Characterization of a natural SARS-CoV-2 ORF3b variant with enhanced anti-IFN activity
Moreover, analyses of around 17,000 SARS-CoV-2 sequences detected a natural variant, wherein a longer ORF3b reading frame was reconstituted. This natural variant inhibits IFN much more efficiently when compared to ORF3b of the parental strain of SARS-CoV-2.
In line with an association of IFN suppression with the severity of disease, the two patients in Ecuador, who were harboring SARS-CoV-2 with the extended ORF3b variant, were severely ill—one died of COVID-19 and the other was treated in an intensive care unit.
But most significantly, there is no direct proof to indicate that the viruses identified in both these COVID-19 patients in Ecuador are more pathogenic than the reference strain. Even though it was impossible to differentiate whether this variant is linked to a different result in disease, it is viable that naturally occurring length variants of ORF3b can possibly contribute to the emergence of SARS-CoV-2 variants that are more several pathogenic.
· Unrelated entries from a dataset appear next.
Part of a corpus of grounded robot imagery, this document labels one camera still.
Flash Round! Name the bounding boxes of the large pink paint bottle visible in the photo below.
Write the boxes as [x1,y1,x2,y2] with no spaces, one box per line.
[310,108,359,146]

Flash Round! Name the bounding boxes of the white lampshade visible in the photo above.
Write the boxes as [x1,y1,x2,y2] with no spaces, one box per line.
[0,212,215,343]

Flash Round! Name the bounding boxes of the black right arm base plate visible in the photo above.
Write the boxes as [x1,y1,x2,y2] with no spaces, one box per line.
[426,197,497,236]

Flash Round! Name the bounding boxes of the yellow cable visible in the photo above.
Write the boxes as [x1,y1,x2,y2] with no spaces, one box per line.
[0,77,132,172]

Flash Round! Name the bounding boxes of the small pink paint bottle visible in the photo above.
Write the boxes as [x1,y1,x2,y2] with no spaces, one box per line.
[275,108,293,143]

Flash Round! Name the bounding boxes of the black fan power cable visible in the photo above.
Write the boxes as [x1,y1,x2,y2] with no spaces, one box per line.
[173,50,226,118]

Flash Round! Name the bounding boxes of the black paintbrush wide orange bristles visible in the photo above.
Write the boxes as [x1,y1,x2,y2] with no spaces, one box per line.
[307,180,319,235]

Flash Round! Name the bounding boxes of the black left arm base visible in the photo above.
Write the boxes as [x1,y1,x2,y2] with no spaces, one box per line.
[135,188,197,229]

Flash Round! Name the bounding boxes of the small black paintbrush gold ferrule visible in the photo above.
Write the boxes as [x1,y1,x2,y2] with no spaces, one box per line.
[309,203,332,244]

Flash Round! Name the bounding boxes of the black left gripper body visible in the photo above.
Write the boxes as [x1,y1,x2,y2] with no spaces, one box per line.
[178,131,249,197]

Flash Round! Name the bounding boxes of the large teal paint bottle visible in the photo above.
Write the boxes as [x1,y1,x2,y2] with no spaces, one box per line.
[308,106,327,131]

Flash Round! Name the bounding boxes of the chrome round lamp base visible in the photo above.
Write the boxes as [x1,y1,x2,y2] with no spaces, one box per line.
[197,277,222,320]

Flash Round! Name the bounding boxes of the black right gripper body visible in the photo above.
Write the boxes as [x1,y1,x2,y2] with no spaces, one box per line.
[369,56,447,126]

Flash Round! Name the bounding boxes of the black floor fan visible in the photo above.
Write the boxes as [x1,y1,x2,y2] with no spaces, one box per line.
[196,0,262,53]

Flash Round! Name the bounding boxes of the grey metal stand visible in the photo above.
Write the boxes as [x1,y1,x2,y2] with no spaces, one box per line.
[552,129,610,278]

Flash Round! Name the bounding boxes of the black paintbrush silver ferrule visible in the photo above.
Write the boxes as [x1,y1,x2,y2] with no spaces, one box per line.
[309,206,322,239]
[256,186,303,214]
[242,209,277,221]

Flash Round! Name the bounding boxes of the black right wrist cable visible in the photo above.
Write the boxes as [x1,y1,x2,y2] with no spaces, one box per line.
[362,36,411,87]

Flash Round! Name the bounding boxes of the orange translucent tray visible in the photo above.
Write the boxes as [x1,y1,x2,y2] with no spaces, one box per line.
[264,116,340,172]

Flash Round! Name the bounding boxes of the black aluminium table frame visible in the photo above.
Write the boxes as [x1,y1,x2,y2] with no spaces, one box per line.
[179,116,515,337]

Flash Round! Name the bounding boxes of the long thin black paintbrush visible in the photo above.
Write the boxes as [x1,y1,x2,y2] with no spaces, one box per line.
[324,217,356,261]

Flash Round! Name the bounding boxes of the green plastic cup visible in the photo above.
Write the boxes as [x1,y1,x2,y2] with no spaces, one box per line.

Therefore, viral sequences should be continuously supervised to observe whether new ORF3b variants emerge during the present pandemic.
To our knowledge, this study is the first investigation revealing the role of a SARS-CoV-2-encoded protein that can be associated with the progression of COVID-19.”
Kei Sato, Lead Scientist and Associate Professor (Principal Investigator), Division of Systems Virology, Department of Infectious Disease Control, The Institute of Medical Science, The University of Tokyo
Source:
Journal reference:
Konno, Y., et al. (2020) ISARS-CoV-2 ORF3b Is a Potent Interferon Antagonist Whose Activity Is Increased by a Naturally Occurring Elongation Variant. Cell Reports. doi.org/10.1016/j.celrep.2020.108185.